When designing storage infrastructure, having redundancy is absolutely critical as an insurance policy against inevitable failures. However, redundancy comes with a trade off in storage efficiency, which increases your costs. For large infrastructure, a few cents difference in cost per TB can result in significantly higher total storage costs.
Erasure Coding is similar to a parity-based RAID array. A number of data chunks (K) and parity chunks (M) are created for each object. Replica, on the other hand, simply creates additional copies of a given object, similarly to a mirrored RAID array. This generally means that Erasure Coding has higher storage efficiency than Replica, calculated as k/(k+m).
For instance, using an example of 6+2, you’d get 75% storage efficiency — 6 chunks of data, out of 8 total chunks recorded. Compared to a three replica where you would have 33% efficiency, with 1 chunk of data out of 3 total recorded chunks.
These efficiency numbers are generally correct, except for one often overlooked problem: write amplification.
The minimum allocation size within data storage is essentially the smallest unit that a piece of data can be written in. Prior to Pacific Ceph, this value defaulted to 64kb.

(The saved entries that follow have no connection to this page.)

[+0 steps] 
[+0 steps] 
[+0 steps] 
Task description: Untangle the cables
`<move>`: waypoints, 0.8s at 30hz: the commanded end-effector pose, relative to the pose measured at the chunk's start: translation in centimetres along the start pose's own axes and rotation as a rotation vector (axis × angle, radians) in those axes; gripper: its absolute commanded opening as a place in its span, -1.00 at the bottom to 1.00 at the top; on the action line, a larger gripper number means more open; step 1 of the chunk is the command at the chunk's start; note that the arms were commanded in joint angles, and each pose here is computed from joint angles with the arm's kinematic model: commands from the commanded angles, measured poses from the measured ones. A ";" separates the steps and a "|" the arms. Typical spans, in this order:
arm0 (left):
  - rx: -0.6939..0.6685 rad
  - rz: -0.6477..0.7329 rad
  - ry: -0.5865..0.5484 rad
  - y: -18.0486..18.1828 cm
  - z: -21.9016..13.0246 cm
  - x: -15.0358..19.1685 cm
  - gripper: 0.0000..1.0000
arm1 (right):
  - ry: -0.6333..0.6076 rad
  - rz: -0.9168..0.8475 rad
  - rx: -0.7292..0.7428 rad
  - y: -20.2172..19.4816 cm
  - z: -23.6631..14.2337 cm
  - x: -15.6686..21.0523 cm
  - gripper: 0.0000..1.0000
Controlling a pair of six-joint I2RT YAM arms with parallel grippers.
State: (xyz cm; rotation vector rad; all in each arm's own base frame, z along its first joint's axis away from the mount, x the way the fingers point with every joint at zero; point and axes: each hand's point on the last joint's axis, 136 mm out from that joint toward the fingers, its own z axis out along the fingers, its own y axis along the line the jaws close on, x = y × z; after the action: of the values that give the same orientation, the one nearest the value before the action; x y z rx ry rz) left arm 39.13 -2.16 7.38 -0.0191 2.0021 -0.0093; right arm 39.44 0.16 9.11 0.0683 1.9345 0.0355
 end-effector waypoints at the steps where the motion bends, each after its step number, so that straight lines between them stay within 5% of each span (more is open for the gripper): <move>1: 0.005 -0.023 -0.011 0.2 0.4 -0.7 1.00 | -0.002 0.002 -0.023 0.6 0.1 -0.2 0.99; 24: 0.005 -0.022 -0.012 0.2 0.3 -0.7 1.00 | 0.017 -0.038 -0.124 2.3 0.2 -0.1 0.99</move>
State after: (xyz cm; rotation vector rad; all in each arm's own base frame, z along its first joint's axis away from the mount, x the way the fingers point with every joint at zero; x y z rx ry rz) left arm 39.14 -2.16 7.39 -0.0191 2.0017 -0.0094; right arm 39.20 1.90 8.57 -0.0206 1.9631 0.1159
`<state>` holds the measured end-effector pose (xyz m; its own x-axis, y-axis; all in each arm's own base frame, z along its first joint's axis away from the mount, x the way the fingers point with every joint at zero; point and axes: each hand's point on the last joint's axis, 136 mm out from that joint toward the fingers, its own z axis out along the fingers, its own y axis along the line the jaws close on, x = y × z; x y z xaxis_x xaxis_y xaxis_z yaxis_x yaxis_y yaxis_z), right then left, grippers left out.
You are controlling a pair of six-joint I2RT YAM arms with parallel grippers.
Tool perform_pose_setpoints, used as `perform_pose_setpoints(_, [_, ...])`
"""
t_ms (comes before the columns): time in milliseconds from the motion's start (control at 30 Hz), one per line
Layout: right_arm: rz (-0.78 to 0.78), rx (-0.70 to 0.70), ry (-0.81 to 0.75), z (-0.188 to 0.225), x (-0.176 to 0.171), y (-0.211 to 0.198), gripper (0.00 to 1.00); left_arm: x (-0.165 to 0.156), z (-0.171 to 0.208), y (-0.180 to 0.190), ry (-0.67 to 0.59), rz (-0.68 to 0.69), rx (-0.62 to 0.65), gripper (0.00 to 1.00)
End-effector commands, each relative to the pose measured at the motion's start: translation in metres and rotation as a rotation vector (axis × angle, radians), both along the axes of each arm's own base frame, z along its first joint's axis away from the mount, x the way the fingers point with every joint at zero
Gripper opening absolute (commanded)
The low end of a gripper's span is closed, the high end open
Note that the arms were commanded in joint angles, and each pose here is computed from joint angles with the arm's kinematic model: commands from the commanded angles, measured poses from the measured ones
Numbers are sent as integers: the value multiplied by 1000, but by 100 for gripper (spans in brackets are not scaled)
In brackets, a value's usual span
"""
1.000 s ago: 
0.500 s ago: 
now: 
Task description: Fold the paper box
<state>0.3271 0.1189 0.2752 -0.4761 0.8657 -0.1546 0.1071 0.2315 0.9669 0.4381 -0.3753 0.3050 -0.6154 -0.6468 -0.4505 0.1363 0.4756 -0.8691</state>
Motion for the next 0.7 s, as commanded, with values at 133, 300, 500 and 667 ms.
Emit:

This minimum allocation unit poses a problem for certain workloads, especially those that operate on many small files.
To visualize this, let’s think of a 4+2 erasure coding pool with an incoming write of 16kb.
In the above example, a single 16K write ends up exploding 24 times in size as each chunk needs to be written to disk at a minimum of 64K. This results in a ~4% total storage efficiency on this particular object. If your workload primarily consists of 16K objects, then this can very quickly negate any advantage your EC profile is providing. Below is a 3 Replica example using the same file size.
As you can see in the above diagram, in this specific workload, 3 Replica is actually more storage efficient than the 4+2 Erasure Coding Pool. This shows that there are always exceptions to rules. Theoretically, erasure coding should be used when storage efficiency is the highest priority, but depending on your dataset, this can shift drastically.
Of course, 16K files are small even by small file workload standards, for reference just this blog post alone is almost 100K. But a few examples of use cases that could have write amplification issues are:
Understanding your data and workload are crucial parts in determining the build of your Ceph cluster. Having an understanding of average file sizes throughout your data will allow you to avoid this extremely high write amplification.
Of course, this isn’t always black and white. Often, you will have a range of file sizes throughout an environment. In which case, it’s simply a matter of determining where that data is. For example, if a single directory tree possesses the majority of your small files, you could pin a replica pool to that specific tree, while the rest of your data with larger file sizes remains on Erasure Coding.
As mentioned earlier write amplification is much more prevalent when your minimum allocation size is too large, this is why newer versions of Ceph such as Pacific and Quincy default to 4K rather than 64K. In newer clusters, or Octopus clusters with a modified minimum allocation size, write amplification is much less of a concern, but it’s still definitely worth considering in your next Ceph deployment!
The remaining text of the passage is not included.